Nutrition and Growth

  • Monitor carefully and ensure adequate nutrition, including calories and protein. Linear growth is particularly important for lung growth. See the Portal's Premature Infant Follow-Up for more information on feeding and nutrition in this population.

Infectious Disease

  • Provide routine childhood immunization including influenza annually and pneumococcal vaccinations.
  • Administer palivizumab (Synagis) to eligible children <24 months of age to prevent serious lung disease from RSV infection. [American: 2014] For a summary of recommendations, see RSV Recommendations (AAP).
  • Administer expanded pneumonia vaccine, PPSV-23, at ≥2 years of age, at least 8 weeks after completing PCV-13. PPSV-23 is recommended for all children with chronic lung disease (BPD is considered a CLD of prematurity/infancy) in children ≥2 years of age. A second dose of PPSV-23 is recommended 5 years after the first dose after age 2 years to targeted populations for children who have anatomic or functional asplenia, including SCD, HIV infection, or other immunocompromising condition. [Nuorti: 2010]

Comorbid Conditions

Comorbidities that may occur in infants with BPD include gastroesophageal reflux, dysphagia, aspiration, sleep-disordered breathing (including obstructive and central sleep apnea), atelectasis, pulmonary hypertension, developmental delays, and cerebral palsy. [Gou: 2018] Studies are underway to better understand the rates of comorbidities.

Testing

Imaging

After discharge from the NICU, there is generally no need for repeated imaging of children with known BPD if they improve as expected and wean off oxygen.
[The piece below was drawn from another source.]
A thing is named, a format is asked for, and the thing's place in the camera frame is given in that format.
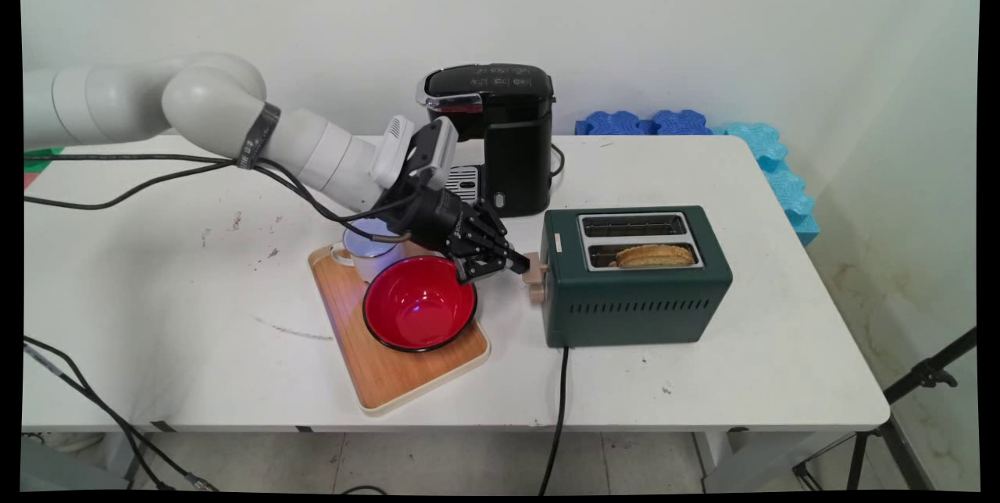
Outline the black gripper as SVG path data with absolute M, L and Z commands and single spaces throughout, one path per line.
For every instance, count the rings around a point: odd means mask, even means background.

For those patients that do not improve as expected, the following testing may be considered.
  • Consider chest radiographs to differentiate complications such as aspiration pneumonitis, reactive airways disease, chronic atelectasis, or bacterial pneumonia.
  • In severe cases, pediatric pulmonologists might utilize bronchoscopy or chest CT to evaluate for complications such as tracheobronchomalacia, and parenchymal or cystic disease.
  • In cases where airway abnormalities are suspected (presence of stridor, noisy breathing, poor sleep, etc.) refer to Pediatric Pulmonology to perform airway endoscopy to assess upper and lower airway abnormalities (e.g., tracheobronchomalacia, bronchiectasis, interstitial lung disease).
  • Obtain echocardiogram to screen for pulmonary hypertension every 4-6 months for children with BPD at high risk of developing pulmonary hypertension, typically in the first 1-2 years of life. Children with severe BPD, or moderate BPD with poor growth, are at highest risk of developing pulmonary hypertension. Children with a history of BPD who show poor growth or inability to wean off supplemental oxygen (chronic hypoxemia) should undergo echocardiogram screening for pulmonary hypertension.
  • A chest CT with angiogram may be used to assess for vascular anomalies such as pulmonary vein stenosis or pulmonary hypertension.

Labs

None needed routinely. Consider a capillary or venous blood gas if the infant is ill-appearing and in respiratory distress.

Pulse Oximetry

Many infants with BPD have chronic hypoxemia and will need to wean off oxygen as an outpatient. Pulse oximetry is recommended in the home for oxygen therapy monitoring. Monitoring oxygen while feeding and sleeping can provide insight into what the infant or child’s ongoing requirement is because O2 levels tend to drop during feeding and sleeping. For weaning off supplemental oxygen used in car seats, guidelines include oxygen saturation not falling <90% for >10 seconds or heart rate < 80 bpm for >10 seconds on room air, for at least 90 minutes or the duration of the car ride (whichever is longer). Nocturnal home oximetry studies are helpful to determine readiness to wean off supplemental O2 while sleeping. Home oxygen therapy is recommended for children with BPD complicated by chronic hypoxemia. Chronic hypoxemia is defined as either: 1) greater or equal to 5% of recording time spent with SpO2 93% or less during a continuous recording, or 2) at least 3 separate findings of an SpO2 less than or equal to 93% measured intermittently. [Hayes: 2019]

Referrals

BPD is a complex disease that affects multiple systems and therefore severe BPD usually requires a multi-disciplinary approach. Children with BPD should be referred to a pediatric pulmonologist (or BPD specialist), nutritionist, feeding therapist, gastroenterologist, cardiologist, sleep medicine pulmonologist, or ENT specialist for further evaluation and intervention as indicated.

Pediatric Pulmonology

Refer if child still requires supplemental oxygen 2 months after discharge from NICU (or around CGA 2 months), has chronic respiratory symptoms, or difficult to manage reactive airways disease or asthma. All children with severe BPD or moderate BPD with poor growth should be seen by Pulmonology outpatient. Lung function testing should be performed for children with BPD, typically starting at age 4-5 years. Refer to a sleep medicine pulmonologist if there are signs and symptoms of sleep-disordered breathing (e.g., apneas, snoring, pauses in sleep, or restless sleep) or persistent nocturnal hypoxemia Pediatric Pulmonology (see NW providers [0]).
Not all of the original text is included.